* _EXERCISE BRIEF_
Restate exactly, please, each line of the listing from the one with "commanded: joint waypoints" to the last, including both.

* _PROVIDED DATA_
▽

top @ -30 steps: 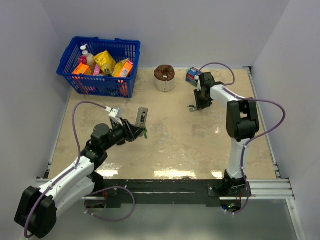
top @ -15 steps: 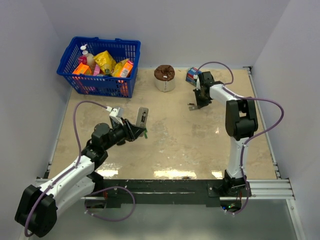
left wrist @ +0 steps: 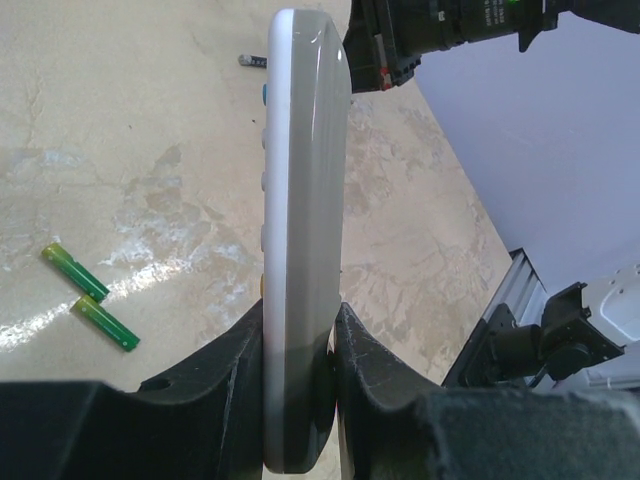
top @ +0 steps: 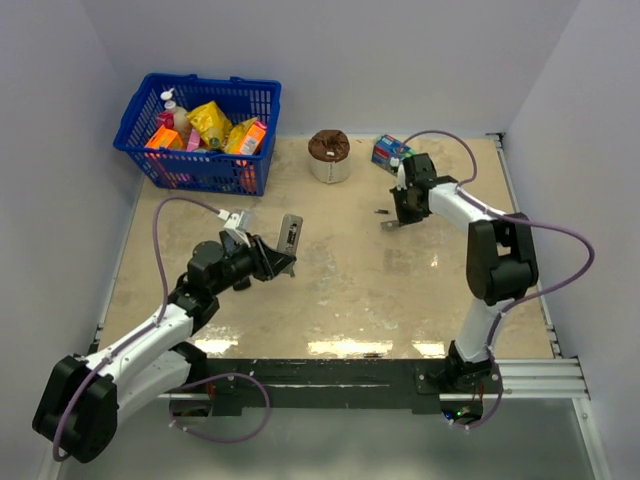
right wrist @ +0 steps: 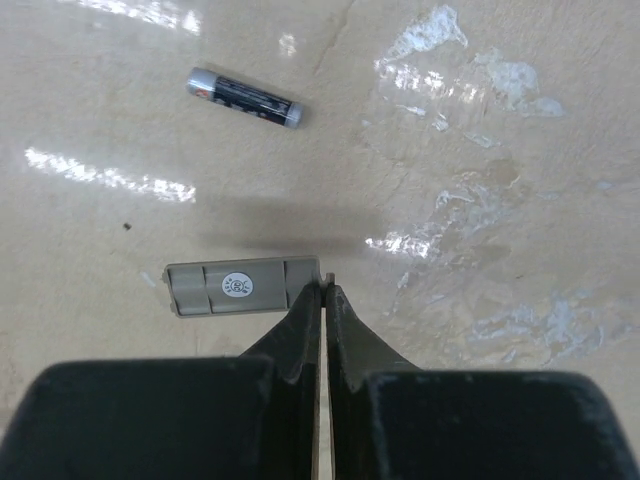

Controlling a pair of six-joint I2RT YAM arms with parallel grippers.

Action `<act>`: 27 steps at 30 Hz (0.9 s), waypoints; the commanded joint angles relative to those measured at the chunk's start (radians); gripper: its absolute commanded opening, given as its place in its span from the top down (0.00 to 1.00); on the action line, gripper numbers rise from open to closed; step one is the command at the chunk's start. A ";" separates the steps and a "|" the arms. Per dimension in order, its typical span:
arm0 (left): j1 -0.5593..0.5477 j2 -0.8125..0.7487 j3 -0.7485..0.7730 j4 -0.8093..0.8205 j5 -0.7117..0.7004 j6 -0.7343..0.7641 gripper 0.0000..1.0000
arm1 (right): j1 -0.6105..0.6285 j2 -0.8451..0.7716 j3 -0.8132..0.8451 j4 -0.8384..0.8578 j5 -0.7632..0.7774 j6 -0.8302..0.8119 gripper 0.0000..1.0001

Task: Load the batteries into the remote control
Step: Adjust the battery cover at the center of the board.

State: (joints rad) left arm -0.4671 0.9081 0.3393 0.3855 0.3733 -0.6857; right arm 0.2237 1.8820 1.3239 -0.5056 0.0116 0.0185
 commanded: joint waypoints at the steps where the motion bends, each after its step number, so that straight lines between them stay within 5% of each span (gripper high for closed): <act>1: -0.002 0.034 0.069 0.098 0.073 -0.058 1.00 | 0.065 -0.185 -0.075 0.120 0.011 -0.051 1.00; 10: -0.002 0.040 0.118 0.036 0.119 -0.051 1.00 | 0.230 -0.466 -0.267 0.337 0.027 -0.179 1.00; 19: -0.001 0.037 0.128 -0.013 0.133 -0.032 1.00 | 0.358 -0.719 -0.560 0.706 -0.142 -0.218 1.00; 27: -0.001 -0.038 0.196 -0.203 0.009 0.095 1.00 | 0.437 -0.517 -0.437 0.328 -0.098 -0.388 1.00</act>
State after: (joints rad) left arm -0.4671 0.9360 0.4732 0.2497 0.4545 -0.6674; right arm 0.6136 1.2640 0.8249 -0.0174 -0.0963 -0.2455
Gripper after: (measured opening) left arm 0.317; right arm 0.014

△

* _REPLY_
 commanded: joint waypoints at the steps where the motion bends, each after its step number, so that straight lines between them stay within 5% of each span (gripper high for closed): <act>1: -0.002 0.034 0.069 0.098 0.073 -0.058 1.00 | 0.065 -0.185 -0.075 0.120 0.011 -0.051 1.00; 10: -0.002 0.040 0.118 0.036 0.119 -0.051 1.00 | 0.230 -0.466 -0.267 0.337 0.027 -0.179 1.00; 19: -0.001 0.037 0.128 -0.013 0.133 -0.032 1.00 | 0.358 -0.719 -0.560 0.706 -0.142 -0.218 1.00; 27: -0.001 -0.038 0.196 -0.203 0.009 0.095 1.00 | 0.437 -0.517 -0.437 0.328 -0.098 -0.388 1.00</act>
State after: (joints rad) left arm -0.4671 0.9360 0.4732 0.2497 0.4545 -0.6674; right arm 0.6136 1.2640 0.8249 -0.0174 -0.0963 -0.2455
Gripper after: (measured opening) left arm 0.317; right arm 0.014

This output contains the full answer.